In any case, the question of whether space should become the 17th sector or not may be overtaken by changes in the department’s approach to its critical infrastructure protection mission, according to public comments by DHS and White House officials.

Officials like Chris Inglis, the national cyber director in the Biden White House see the sector-based approach as too stovepiped. A sector-based approach “leads us to a false conclusion,” he told CyberSatGov in October — the idea that each sector could be defended separately from the others. It was an illusion to think “that we can get one of those right in the absence of [getting] the other 15 right,” he said.

He pointed out that the most important risks, like extreme weather events or mass-effect terror attacks, for example, almost always impact multiple critical infrastructure sectors. And failures in one sector — energy and banking most obviously — can set off a cascade of failures across multiple sectors.

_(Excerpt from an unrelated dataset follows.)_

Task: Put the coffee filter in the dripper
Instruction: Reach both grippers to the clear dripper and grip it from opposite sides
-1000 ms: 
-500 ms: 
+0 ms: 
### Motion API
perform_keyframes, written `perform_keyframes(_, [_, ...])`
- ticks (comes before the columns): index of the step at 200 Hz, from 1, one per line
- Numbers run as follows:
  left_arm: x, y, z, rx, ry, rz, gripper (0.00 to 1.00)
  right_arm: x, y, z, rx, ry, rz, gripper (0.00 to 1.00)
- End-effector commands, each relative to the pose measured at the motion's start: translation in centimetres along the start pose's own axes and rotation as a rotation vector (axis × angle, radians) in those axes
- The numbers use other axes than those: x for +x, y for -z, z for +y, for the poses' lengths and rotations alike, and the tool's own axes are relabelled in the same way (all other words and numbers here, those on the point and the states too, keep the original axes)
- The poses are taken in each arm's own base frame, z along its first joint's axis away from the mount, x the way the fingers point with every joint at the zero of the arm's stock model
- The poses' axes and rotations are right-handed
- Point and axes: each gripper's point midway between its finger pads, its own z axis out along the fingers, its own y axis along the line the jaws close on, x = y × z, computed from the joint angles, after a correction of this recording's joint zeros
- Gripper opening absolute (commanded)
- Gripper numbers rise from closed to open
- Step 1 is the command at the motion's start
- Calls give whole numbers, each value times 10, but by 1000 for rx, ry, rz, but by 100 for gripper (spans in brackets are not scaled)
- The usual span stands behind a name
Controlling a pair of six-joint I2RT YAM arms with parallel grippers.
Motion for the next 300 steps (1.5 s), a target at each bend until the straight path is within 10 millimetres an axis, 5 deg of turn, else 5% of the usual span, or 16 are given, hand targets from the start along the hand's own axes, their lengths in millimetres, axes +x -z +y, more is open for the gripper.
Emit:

Inglis advocates for a more functions-based approach to critical infrastructure. Providing health care or financial services for instance, requires an interlocking grid of service providers across multiple sectors.

Kolasky said that assessing cross sector risk to critical functions — and looking at criticality as the point where multiple cross-sector risks collide — is a more useful approach. “We operated for a long time, on the understanding that entities were responsible to assess and manage the risk to their own operations. And that collectively, with that happening, we would address the [bigger systemic] risks.”

But in reality, no matter how good a hospital’s incident response plans are, if it is cut off from water, or internet connectivity or power, it will fail sooner or later.

A functions-based approach, “provides a better organization to work together to assess and manage risk to critical services,” said Kolasky.